(Stored entries)
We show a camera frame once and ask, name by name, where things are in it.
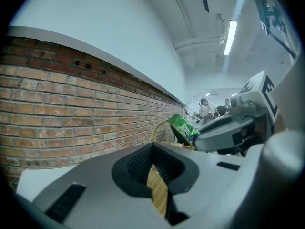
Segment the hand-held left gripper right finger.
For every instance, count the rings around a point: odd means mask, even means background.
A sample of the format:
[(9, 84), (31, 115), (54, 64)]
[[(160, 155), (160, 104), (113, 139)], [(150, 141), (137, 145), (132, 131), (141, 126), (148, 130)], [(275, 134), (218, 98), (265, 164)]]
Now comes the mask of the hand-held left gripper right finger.
[(176, 225), (206, 207), (229, 184), (243, 158), (152, 146), (152, 202)]

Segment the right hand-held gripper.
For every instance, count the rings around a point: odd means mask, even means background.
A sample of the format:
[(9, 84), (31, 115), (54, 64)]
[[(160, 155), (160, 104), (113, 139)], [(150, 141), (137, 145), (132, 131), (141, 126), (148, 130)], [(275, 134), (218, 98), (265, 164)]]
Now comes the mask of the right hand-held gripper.
[(231, 97), (230, 113), (218, 117), (193, 139), (202, 152), (230, 148), (231, 155), (245, 156), (247, 150), (264, 143), (275, 132), (278, 106), (271, 93), (275, 85), (265, 71), (251, 77), (239, 93)]

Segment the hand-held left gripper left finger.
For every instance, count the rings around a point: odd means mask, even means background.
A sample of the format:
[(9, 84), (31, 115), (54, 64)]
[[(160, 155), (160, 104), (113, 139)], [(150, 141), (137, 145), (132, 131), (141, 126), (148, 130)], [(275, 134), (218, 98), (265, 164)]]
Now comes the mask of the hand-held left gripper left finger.
[(127, 195), (113, 181), (112, 166), (143, 145), (97, 156), (81, 162), (49, 184), (33, 201), (47, 210), (72, 185), (85, 187), (75, 206), (63, 221), (66, 227), (166, 227), (151, 198)]

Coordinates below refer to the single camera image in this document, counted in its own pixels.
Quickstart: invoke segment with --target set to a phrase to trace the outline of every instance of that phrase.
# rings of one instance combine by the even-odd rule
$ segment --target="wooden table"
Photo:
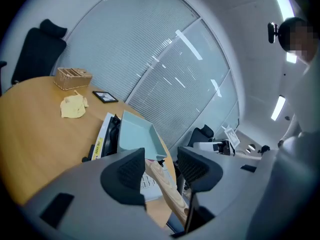
[[[77,90],[89,107],[81,118],[61,118],[60,103]],[[142,117],[122,101],[103,104],[94,86],[61,90],[53,77],[23,81],[0,98],[0,175],[11,198],[23,205],[40,188],[63,171],[81,163],[95,144],[108,112],[122,117],[127,110]],[[170,153],[166,166],[176,181]],[[164,227],[171,210],[163,198],[146,203],[147,213]]]

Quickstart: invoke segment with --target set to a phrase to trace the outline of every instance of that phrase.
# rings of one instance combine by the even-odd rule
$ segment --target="wooden stick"
[[[159,185],[164,200],[183,226],[186,224],[189,207],[177,189],[165,177],[164,170],[157,161],[145,159],[145,172]]]

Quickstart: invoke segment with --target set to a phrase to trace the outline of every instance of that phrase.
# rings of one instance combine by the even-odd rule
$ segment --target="light blue tray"
[[[123,111],[117,151],[144,148],[145,158],[160,161],[167,157],[154,125],[128,111]]]

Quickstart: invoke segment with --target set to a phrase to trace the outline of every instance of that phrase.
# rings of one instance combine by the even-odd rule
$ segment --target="wicker basket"
[[[53,82],[62,90],[85,87],[90,84],[92,74],[81,68],[58,67]]]

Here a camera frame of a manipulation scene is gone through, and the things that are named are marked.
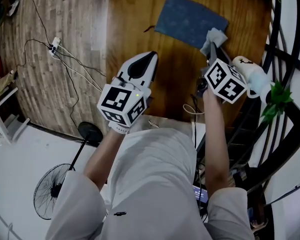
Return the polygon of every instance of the person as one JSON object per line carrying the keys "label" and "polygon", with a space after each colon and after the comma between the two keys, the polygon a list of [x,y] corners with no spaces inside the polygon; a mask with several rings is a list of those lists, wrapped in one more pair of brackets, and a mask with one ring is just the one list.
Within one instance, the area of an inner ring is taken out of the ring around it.
{"label": "person", "polygon": [[[46,239],[254,240],[247,192],[228,187],[221,103],[210,88],[203,101],[207,223],[192,186],[197,152],[184,129],[161,127],[127,135],[111,129],[84,173],[67,173]],[[111,202],[107,216],[100,194],[106,181]]]}

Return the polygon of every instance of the forearm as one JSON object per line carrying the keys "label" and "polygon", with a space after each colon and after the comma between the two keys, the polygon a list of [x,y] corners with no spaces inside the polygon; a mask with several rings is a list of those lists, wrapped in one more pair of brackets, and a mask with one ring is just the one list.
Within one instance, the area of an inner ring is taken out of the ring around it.
{"label": "forearm", "polygon": [[221,104],[209,88],[203,94],[205,117],[205,184],[208,195],[228,186],[229,156]]}
{"label": "forearm", "polygon": [[117,133],[111,129],[85,166],[84,175],[92,180],[99,190],[102,189],[108,179],[111,167],[124,138],[124,134]]}

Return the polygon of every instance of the blue-gray cloth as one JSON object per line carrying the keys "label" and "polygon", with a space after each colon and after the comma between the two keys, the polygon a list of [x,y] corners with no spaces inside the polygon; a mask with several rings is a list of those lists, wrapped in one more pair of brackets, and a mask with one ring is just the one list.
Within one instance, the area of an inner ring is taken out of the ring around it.
{"label": "blue-gray cloth", "polygon": [[225,32],[228,21],[191,0],[166,0],[154,31],[201,49],[212,28]]}

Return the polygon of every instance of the wrist strap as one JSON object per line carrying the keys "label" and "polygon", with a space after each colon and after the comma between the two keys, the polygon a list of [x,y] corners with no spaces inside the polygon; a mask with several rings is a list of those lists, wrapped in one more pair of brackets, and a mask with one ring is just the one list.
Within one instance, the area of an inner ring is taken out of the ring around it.
{"label": "wrist strap", "polygon": [[127,134],[129,129],[130,129],[130,128],[124,127],[124,126],[122,126],[122,125],[120,125],[120,124],[118,124],[114,121],[109,122],[109,127],[114,129],[119,134]]}

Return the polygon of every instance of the white cube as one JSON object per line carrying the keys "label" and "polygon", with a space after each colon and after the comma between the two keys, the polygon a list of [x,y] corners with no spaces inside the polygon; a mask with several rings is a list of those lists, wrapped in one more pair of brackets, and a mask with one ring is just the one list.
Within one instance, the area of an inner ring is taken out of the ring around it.
{"label": "white cube", "polygon": [[143,91],[106,84],[97,108],[108,121],[130,127],[147,109]]}
{"label": "white cube", "polygon": [[217,58],[204,75],[213,93],[233,104],[247,90],[244,76]]}

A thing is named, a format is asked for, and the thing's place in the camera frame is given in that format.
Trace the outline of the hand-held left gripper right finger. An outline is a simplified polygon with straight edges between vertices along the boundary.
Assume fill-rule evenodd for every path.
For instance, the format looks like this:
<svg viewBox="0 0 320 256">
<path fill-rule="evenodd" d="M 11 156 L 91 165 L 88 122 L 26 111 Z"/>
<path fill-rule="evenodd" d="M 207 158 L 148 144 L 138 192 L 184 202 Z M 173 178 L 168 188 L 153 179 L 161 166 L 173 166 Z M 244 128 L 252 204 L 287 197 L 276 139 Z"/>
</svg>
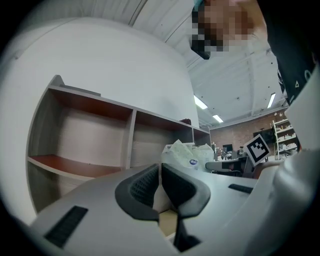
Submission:
<svg viewBox="0 0 320 256">
<path fill-rule="evenodd" d="M 214 235 L 245 203 L 257 180 L 161 165 L 162 187 L 177 211 L 174 246 L 187 251 Z"/>
</svg>

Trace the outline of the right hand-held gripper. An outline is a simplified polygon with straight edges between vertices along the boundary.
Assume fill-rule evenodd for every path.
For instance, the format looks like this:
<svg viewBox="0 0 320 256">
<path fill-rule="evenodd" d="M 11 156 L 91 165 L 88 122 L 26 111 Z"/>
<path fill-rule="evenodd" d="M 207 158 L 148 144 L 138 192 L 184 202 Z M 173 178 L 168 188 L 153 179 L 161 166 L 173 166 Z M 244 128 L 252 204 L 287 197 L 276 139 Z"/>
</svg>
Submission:
<svg viewBox="0 0 320 256">
<path fill-rule="evenodd" d="M 258 179 L 262 171 L 283 163 L 283 160 L 263 162 L 268 159 L 271 151 L 260 134 L 245 143 L 243 149 L 247 156 L 245 163 L 235 160 L 211 161 L 205 164 L 205 168 L 217 172 L 240 171 L 243 172 L 244 178 Z"/>
</svg>

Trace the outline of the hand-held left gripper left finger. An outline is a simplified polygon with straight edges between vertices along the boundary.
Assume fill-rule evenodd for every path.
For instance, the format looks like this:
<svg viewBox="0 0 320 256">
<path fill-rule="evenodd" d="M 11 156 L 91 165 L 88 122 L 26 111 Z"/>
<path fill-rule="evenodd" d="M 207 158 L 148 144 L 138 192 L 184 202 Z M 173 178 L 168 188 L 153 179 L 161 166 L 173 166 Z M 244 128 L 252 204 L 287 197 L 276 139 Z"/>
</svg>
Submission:
<svg viewBox="0 0 320 256">
<path fill-rule="evenodd" d="M 43 209 L 31 224 L 67 256 L 178 256 L 153 209 L 157 164 L 91 179 Z"/>
</svg>

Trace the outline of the clear plastic packet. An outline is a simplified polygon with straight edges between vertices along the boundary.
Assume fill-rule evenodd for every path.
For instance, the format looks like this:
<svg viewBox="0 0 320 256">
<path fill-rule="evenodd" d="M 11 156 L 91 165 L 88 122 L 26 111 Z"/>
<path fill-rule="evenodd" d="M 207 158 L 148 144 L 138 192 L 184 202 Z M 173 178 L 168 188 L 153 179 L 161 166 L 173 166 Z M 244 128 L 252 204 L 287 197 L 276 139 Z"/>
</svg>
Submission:
<svg viewBox="0 0 320 256">
<path fill-rule="evenodd" d="M 204 170 L 207 162 L 214 161 L 214 151 L 208 145 L 195 146 L 194 142 L 182 143 L 179 139 L 164 147 L 161 163 L 188 169 Z"/>
</svg>

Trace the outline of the grey wooden desk with hutch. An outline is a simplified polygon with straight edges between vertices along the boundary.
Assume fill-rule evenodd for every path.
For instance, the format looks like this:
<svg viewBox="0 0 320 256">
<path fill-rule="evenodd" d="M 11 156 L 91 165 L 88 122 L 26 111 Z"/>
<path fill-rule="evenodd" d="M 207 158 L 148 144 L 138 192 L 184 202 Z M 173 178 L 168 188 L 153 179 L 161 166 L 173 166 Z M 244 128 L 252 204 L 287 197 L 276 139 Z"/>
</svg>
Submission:
<svg viewBox="0 0 320 256">
<path fill-rule="evenodd" d="M 64 84 L 55 75 L 34 111 L 26 146 L 26 172 L 40 213 L 86 181 L 157 164 L 166 145 L 211 141 L 197 128 L 99 93 Z"/>
</svg>

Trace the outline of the flat cardboard box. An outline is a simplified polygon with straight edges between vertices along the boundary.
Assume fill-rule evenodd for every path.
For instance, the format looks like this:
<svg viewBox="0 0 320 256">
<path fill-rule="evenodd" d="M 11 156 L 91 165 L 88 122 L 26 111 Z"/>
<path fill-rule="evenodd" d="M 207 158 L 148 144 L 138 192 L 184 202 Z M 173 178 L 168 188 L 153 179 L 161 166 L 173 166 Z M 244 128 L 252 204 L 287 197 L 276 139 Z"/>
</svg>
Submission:
<svg viewBox="0 0 320 256">
<path fill-rule="evenodd" d="M 176 233 L 178 215 L 175 211 L 169 209 L 159 214 L 159 228 L 165 237 Z"/>
</svg>

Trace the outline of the white shelving rack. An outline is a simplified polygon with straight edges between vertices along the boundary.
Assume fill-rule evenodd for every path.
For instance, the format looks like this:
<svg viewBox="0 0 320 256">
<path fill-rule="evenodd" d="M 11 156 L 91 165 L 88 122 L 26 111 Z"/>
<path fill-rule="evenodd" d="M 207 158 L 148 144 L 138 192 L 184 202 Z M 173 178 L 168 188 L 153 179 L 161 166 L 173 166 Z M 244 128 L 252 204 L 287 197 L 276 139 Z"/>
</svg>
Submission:
<svg viewBox="0 0 320 256">
<path fill-rule="evenodd" d="M 288 119 L 273 121 L 271 124 L 275 135 L 274 158 L 284 160 L 298 152 L 297 136 Z"/>
</svg>

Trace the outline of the black printed t-shirt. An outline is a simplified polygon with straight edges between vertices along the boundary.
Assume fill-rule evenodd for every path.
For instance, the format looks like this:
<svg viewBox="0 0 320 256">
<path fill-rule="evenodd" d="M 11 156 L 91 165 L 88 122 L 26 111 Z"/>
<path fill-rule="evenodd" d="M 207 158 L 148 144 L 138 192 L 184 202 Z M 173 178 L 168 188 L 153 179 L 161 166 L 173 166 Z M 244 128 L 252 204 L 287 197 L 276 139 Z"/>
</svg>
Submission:
<svg viewBox="0 0 320 256">
<path fill-rule="evenodd" d="M 267 41 L 277 60 L 278 82 L 289 105 L 312 76 L 320 51 L 316 0 L 257 0 Z"/>
</svg>

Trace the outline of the black wall screen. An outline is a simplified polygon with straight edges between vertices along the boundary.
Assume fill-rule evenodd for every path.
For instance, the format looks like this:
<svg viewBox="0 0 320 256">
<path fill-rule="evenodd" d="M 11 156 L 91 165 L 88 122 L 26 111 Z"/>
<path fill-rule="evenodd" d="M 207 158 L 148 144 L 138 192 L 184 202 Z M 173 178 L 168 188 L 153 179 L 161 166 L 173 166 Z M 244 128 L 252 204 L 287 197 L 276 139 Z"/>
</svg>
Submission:
<svg viewBox="0 0 320 256">
<path fill-rule="evenodd" d="M 276 142 L 275 131 L 272 128 L 260 130 L 253 133 L 253 137 L 256 137 L 258 135 L 261 135 L 266 144 L 273 144 Z"/>
</svg>

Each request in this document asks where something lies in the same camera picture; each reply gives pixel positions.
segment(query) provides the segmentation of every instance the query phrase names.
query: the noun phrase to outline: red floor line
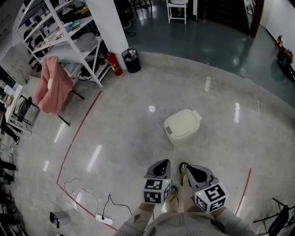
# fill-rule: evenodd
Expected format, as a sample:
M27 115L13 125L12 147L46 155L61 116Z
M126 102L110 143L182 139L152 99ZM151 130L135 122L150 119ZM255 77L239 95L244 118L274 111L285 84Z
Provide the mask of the red floor line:
M70 143L69 148L68 148L68 150L67 150L67 152L66 152L66 154L65 154L64 160L63 160L63 162L62 162L62 164L61 164L61 167L60 167L60 170L59 170L59 175L58 175L57 180L56 180L56 184L57 184L57 185L60 187L60 189L63 190L63 191L64 191L64 189L59 185L59 178L60 178L60 175L61 175L61 170L63 169L63 165L64 165L64 163L65 163L65 160L66 160L66 158L68 157L69 151L70 151L70 149L71 149L71 147L72 147L72 144L73 144L75 138L76 138L77 135L78 135L78 132L80 131L81 126L83 125L83 123L84 123L86 117L88 116L90 110L93 108L93 106L94 106L96 100L98 99L98 97L100 96L100 94L101 94L101 91L97 94L96 98L94 99L93 103L91 104L90 108L88 109L86 115L84 116L82 122L80 123L80 125L79 125L79 127L78 127L78 129L77 129L77 131L76 131L76 133L75 133L75 135L74 135L74 137L73 137L73 139L72 139L72 142ZM66 192L66 194L68 195L69 198L71 198L73 201L75 201L75 200L72 198L72 196L70 196L67 192ZM95 215L94 215L93 213L91 213L89 210L87 210L85 207L83 207L80 203L77 202L77 205L79 205L79 206L80 206L84 211L86 211L88 214L90 214L91 216L93 216L94 218L96 218ZM105 225L108 226L108 227L110 227L110 228L113 229L113 230L117 230L116 228L114 228L114 227L112 227L112 226L110 226L110 225L108 225L108 224L105 224Z
M245 193L246 193L246 190L247 190L247 187L248 187L248 183L249 183L249 179L250 179L250 176L251 176L251 169L252 169L252 168L250 168L250 170L249 170L249 174L248 174L248 178L247 178L246 185L245 185L245 188L244 188L244 192L243 192L243 195L242 195L242 197L241 197L240 203L239 203L238 207L236 208L235 215L239 212L239 209L240 209L241 203L242 203L243 198L244 198L244 196L245 196Z

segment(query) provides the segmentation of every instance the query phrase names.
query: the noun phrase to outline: glossy dark floor
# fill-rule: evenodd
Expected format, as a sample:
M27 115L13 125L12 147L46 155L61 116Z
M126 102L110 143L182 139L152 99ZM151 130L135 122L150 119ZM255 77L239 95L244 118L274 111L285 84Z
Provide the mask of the glossy dark floor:
M168 24L165 0L135 11L127 36L129 47L208 63L252 80L295 107L295 85L277 65L273 39L260 27L256 38L213 22L188 18Z

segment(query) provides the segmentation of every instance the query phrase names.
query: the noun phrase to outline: white power strip
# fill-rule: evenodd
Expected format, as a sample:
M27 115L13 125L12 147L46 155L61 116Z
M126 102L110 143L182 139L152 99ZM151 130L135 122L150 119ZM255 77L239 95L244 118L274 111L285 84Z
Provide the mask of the white power strip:
M107 218L104 216L104 219L102 219L102 216L101 215L98 215L96 214L96 220L102 222L102 223L105 223L105 224L108 224L108 225L112 225L113 224L113 220L110 219L110 218Z

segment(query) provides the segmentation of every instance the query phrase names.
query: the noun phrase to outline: person's arm
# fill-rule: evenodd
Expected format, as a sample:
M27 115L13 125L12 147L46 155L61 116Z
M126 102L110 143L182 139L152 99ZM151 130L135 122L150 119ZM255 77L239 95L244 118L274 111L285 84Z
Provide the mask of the person's arm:
M229 236L256 236L250 225L226 207L222 207L211 214L221 226L223 232Z
M142 203L114 236L142 236L152 216L154 204Z

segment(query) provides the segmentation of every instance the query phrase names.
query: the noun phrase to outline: black and white cube
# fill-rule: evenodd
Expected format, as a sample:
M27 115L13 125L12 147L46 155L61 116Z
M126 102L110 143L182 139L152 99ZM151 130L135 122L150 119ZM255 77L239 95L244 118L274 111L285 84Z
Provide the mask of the black and white cube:
M210 213L224 206L228 194L222 182L195 193L195 203Z
M163 204L171 191L170 179L147 179L143 199L145 203Z

◆ ABOUT THIS TASK: Pull each line containing "boundary" from the records.

◆ EXERCISE ANSWER:
Trace the outline of the hand-held left gripper right finger. An outline is a simplified polygon with straight edges between vertices along the boundary.
Trace the outline of the right hand-held gripper. An outline is a simplified polygon with straight edges between vertices along the boundary.
Trace the outline of the hand-held left gripper left finger. An outline is a simplified polygon with straight edges between vertices along the boundary.
Trace the outline of the clear plastic packet. An outline is a simplified polygon with straight edges between vertices along the boundary.
Trace the outline of the grey wooden desk with hutch. An outline is a simplified polygon with straight edges between vertices along the boundary.
Trace the outline of the flat cardboard box. An outline is a simplified polygon with straight edges between vertices along the boundary.
Trace the outline of the white shelving rack. An outline is a simplified polygon with straight edges between vertices along the boundary.
Trace the outline of the black printed t-shirt. An outline is a simplified polygon with straight edges between vertices along the boundary.
Trace the outline of the black wall screen. An outline is a simplified polygon with straight edges between vertices along the boundary.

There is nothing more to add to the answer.